Task prompt:
Both the line below containing "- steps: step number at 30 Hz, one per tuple" and the line containing "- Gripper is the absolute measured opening", along with every line between them, should be repeated exactly; no other line belongs in the answer.

Information shown:
--*--

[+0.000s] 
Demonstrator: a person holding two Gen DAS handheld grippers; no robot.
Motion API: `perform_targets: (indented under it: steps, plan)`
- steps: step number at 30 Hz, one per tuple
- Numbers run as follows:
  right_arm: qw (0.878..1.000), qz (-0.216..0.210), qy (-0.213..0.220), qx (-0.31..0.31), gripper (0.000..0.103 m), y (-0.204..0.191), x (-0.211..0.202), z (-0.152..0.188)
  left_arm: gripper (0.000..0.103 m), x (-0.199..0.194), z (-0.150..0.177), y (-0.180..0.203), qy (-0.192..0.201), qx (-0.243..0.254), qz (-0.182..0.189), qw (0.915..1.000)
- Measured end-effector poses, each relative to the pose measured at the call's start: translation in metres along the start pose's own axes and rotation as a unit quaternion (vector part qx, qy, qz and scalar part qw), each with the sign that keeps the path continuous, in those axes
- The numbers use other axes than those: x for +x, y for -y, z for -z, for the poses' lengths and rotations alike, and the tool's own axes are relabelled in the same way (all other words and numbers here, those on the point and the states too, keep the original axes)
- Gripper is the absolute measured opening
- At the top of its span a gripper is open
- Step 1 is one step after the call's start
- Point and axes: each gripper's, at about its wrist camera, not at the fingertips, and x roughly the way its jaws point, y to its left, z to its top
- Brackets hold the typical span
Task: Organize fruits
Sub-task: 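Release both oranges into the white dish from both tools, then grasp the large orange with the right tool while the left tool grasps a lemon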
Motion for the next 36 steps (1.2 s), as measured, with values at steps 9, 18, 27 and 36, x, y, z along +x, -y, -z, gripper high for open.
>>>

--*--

Task response:
- steps: step number at 30 Hz, one per tuple
- Numbers run as follows:
  right_arm: qw (0.878..1.000), qz (-0.216..0.210), qy (-0.213..0.220), qx (-0.31..0.31), gripper (0.000..0.103 m), y (-0.204..0.191), x (-0.211..0.202), z (-0.152..0.188)
  left_arm: gripper (0.000..0.103 m), x (-0.199..0.194), z (-0.150..0.177), y (-0.180..0.203), qy (-0.192..0.201), qx (-0.243..0.254), qz (-0.182..0.189), qw (0.915..1.000)
- Measured end-effector poses, each relative to the pose measured at the call's start: translation in metres along the start pose's own axes and rotation as a unit quaternion (vector part qx, qy, qz and scalar part qw), each with the sign that keeps the path continuous, in those axes
- The numbers use other axes than those: x for +x, y for -y, z for -z, for the poses' lengths and rotations alike, and the tool's own axes are relabelled in the same way (all other words and numbers here, those on the point and the states too, keep the original axes)
- Gripper is the absolute measured opening

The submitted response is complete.